*WHAT YOU HAVE TO DO*:
Repeat the data that follows, word for word, without the images.

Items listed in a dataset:

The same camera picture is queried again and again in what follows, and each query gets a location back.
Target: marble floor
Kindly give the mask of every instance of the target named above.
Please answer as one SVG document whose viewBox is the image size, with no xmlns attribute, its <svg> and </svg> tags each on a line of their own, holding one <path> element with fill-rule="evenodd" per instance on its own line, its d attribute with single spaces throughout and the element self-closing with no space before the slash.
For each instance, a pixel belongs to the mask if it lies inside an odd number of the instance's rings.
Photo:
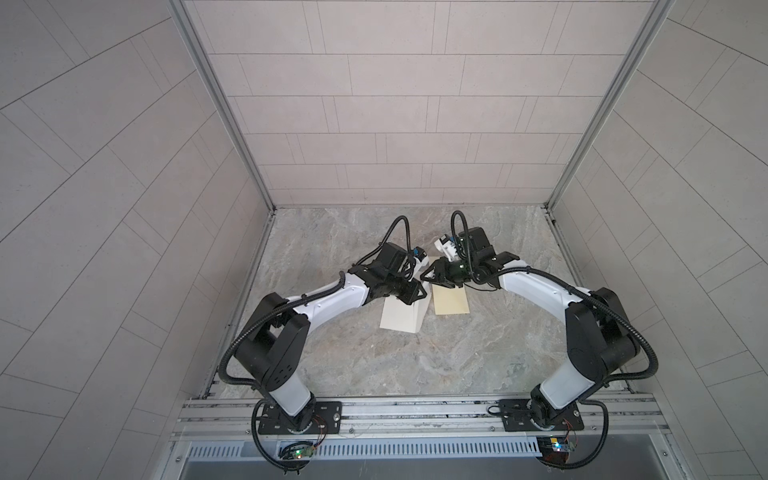
<svg viewBox="0 0 768 480">
<path fill-rule="evenodd" d="M 374 248 L 392 220 L 409 218 L 412 244 L 450 232 L 452 207 L 306 208 L 278 210 L 240 328 L 270 292 L 297 295 L 336 281 L 340 270 Z M 483 227 L 496 251 L 572 281 L 538 206 L 463 207 L 469 226 Z M 402 225 L 390 241 L 405 246 Z M 430 305 L 419 333 L 379 328 L 384 300 L 347 312 L 307 339 L 298 374 L 316 396 L 528 392 L 565 359 L 565 327 L 505 291 L 467 291 L 470 313 L 436 316 Z M 230 362 L 230 373 L 247 375 Z M 221 398 L 252 398 L 227 386 Z"/>
</svg>

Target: black mounting plate
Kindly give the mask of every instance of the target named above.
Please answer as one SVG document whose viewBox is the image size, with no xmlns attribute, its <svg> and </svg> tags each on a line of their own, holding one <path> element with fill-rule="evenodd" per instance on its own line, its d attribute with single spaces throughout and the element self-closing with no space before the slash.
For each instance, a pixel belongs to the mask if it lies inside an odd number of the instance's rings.
<svg viewBox="0 0 768 480">
<path fill-rule="evenodd" d="M 334 420 L 333 416 L 339 414 L 339 420 Z M 339 433 L 341 428 L 341 402 L 318 402 L 315 404 L 315 415 L 325 420 L 327 426 L 326 434 Z M 291 432 L 286 425 L 288 422 L 281 422 L 282 412 L 274 405 L 264 408 L 261 416 L 266 417 L 259 421 L 259 435 L 286 435 Z M 310 422 L 309 428 L 302 435 L 318 435 L 320 430 L 315 422 Z"/>
<path fill-rule="evenodd" d="M 502 416 L 505 432 L 547 432 L 547 430 L 541 430 L 531 422 L 527 399 L 499 400 L 498 407 L 503 411 L 520 410 L 520 415 Z M 575 403 L 569 405 L 568 409 L 557 418 L 558 423 L 562 424 L 562 428 L 555 427 L 552 431 L 567 430 L 566 420 L 571 423 L 572 430 L 584 430 L 584 422 L 581 421 L 581 413 Z"/>
</svg>

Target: tile wall
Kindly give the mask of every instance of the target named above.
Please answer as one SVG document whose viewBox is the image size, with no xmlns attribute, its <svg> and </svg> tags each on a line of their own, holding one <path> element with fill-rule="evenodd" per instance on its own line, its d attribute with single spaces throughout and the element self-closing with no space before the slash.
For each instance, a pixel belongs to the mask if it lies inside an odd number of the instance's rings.
<svg viewBox="0 0 768 480">
<path fill-rule="evenodd" d="M 185 3 L 279 205 L 547 200 L 650 7 Z"/>
<path fill-rule="evenodd" d="M 8 0 L 0 65 L 0 476 L 142 478 L 266 207 L 165 2 Z"/>
<path fill-rule="evenodd" d="M 768 478 L 767 18 L 678 0 L 554 208 L 587 286 L 618 292 L 655 348 L 637 388 L 696 478 Z"/>
</svg>

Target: side wall
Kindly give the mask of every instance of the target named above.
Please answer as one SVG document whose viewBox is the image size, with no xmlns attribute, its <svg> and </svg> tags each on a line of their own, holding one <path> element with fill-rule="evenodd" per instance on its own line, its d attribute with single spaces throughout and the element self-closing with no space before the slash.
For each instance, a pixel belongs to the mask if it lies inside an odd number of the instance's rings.
<svg viewBox="0 0 768 480">
<path fill-rule="evenodd" d="M 0 474 L 142 478 L 267 209 L 162 0 L 0 15 Z"/>
<path fill-rule="evenodd" d="M 280 205 L 544 202 L 651 5 L 185 4 Z"/>
<path fill-rule="evenodd" d="M 587 285 L 656 349 L 637 387 L 667 403 L 697 478 L 768 478 L 767 18 L 760 0 L 678 0 L 554 207 Z"/>
</svg>

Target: yellow paper
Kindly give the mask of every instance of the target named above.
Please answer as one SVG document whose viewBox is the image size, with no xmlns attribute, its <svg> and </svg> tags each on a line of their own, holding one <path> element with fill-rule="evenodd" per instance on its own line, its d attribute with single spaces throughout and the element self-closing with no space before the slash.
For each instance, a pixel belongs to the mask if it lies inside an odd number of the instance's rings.
<svg viewBox="0 0 768 480">
<path fill-rule="evenodd" d="M 432 285 L 432 298 L 435 300 L 435 315 L 469 313 L 467 293 L 463 288 Z"/>
</svg>

*RESULT OF THIS EXERCISE*:
The same camera picture is queried again and again in what follows, and each query gets a location back.
Target: marble floor
Kindly give the mask of every instance of the target named above.
Please answer as one SVG document whose viewBox is the image size, with no xmlns attribute, its <svg> and </svg> tags each on a line of their own, holding one <path> element with fill-rule="evenodd" per instance on its own line, its d attribute with single spaces throughout and the element self-closing with no space before the slash.
For each instance, a pixel belongs to the mask if it lies inside an odd number of the instance's rings.
Photo:
<svg viewBox="0 0 768 480">
<path fill-rule="evenodd" d="M 374 248 L 392 220 L 409 218 L 412 244 L 450 232 L 452 207 L 306 208 L 278 210 L 240 328 L 270 292 L 297 295 L 336 281 L 340 270 Z M 483 227 L 496 251 L 572 281 L 538 206 L 463 207 L 469 226 Z M 402 225 L 390 241 L 405 246 Z M 430 305 L 419 333 L 379 328 L 384 300 L 347 312 L 307 339 L 298 374 L 316 396 L 528 392 L 565 359 L 565 327 L 505 291 L 467 291 L 470 313 L 436 316 Z M 230 362 L 230 373 L 247 375 Z M 221 398 L 252 398 L 227 386 Z"/>
</svg>

Target: black mounting plate
Kindly give the mask of every instance of the target named above.
Please answer as one SVG document whose viewBox is the image size, with no xmlns attribute, its <svg> and </svg> tags each on a line of their own, holding one <path> element with fill-rule="evenodd" per instance on its own line, its d attribute with single spaces throughout and the element self-closing with no space before the slash.
For each instance, a pixel belongs to the mask if it lies inside an odd number of the instance's rings.
<svg viewBox="0 0 768 480">
<path fill-rule="evenodd" d="M 334 420 L 333 416 L 339 414 L 339 420 Z M 339 433 L 341 428 L 341 402 L 318 402 L 315 404 L 315 415 L 325 420 L 327 426 L 326 434 Z M 291 432 L 286 425 L 288 422 L 281 422 L 282 412 L 274 405 L 264 408 L 261 416 L 266 417 L 259 421 L 259 435 L 286 435 Z M 310 422 L 309 428 L 302 435 L 318 435 L 320 430 L 315 422 Z"/>
<path fill-rule="evenodd" d="M 502 416 L 505 432 L 547 432 L 547 430 L 541 430 L 531 422 L 527 399 L 499 400 L 498 407 L 503 411 L 520 410 L 520 415 Z M 575 403 L 569 405 L 568 409 L 557 418 L 558 423 L 562 424 L 562 428 L 555 427 L 552 431 L 567 430 L 566 420 L 571 423 L 572 430 L 584 430 L 584 422 L 581 421 L 581 413 Z"/>
</svg>

Target: tile wall
Kindly give the mask of every instance of the target named above.
Please answer as one SVG document whose viewBox is the image size, with no xmlns attribute, its <svg> and </svg> tags each on a line of their own, holding one <path> element with fill-rule="evenodd" per instance on its own line, its d attribute with single spaces throughout and the element self-closing with no space before the slash.
For each instance, a pixel belongs to the mask if it lies inside an odd number of the instance's rings.
<svg viewBox="0 0 768 480">
<path fill-rule="evenodd" d="M 185 3 L 279 205 L 547 200 L 650 7 Z"/>
<path fill-rule="evenodd" d="M 8 0 L 0 65 L 0 476 L 142 478 L 266 207 L 165 2 Z"/>
<path fill-rule="evenodd" d="M 768 478 L 767 18 L 678 0 L 554 208 L 587 286 L 618 292 L 655 348 L 637 388 L 696 478 Z"/>
</svg>

Target: side wall
Kindly give the mask of every instance of the target named above.
Please answer as one SVG document whose viewBox is the image size, with no xmlns attribute, its <svg> and </svg> tags each on a line of their own, holding one <path> element with fill-rule="evenodd" per instance on its own line, its d attribute with single spaces throughout and the element self-closing with no space before the slash.
For each instance, a pixel belongs to the mask if it lies inside an odd number of the instance's rings.
<svg viewBox="0 0 768 480">
<path fill-rule="evenodd" d="M 0 474 L 142 478 L 267 209 L 162 0 L 0 15 Z"/>
<path fill-rule="evenodd" d="M 280 205 L 544 202 L 651 5 L 185 4 Z"/>
<path fill-rule="evenodd" d="M 587 285 L 656 349 L 637 387 L 667 403 L 697 478 L 768 478 L 767 18 L 760 0 L 678 0 L 554 207 Z"/>
</svg>

Target: yellow paper
Kindly give the mask of every instance of the target named above.
Please answer as one SVG document whose viewBox is the image size, with no xmlns attribute, its <svg> and </svg> tags each on a line of their own, holding one <path> element with fill-rule="evenodd" per instance on its own line, its d attribute with single spaces throughout and the element self-closing with no space before the slash.
For each instance, a pixel belongs to the mask if it lies inside an odd number of the instance's rings.
<svg viewBox="0 0 768 480">
<path fill-rule="evenodd" d="M 432 285 L 432 298 L 435 300 L 435 315 L 469 313 L 467 293 L 463 288 Z"/>
</svg>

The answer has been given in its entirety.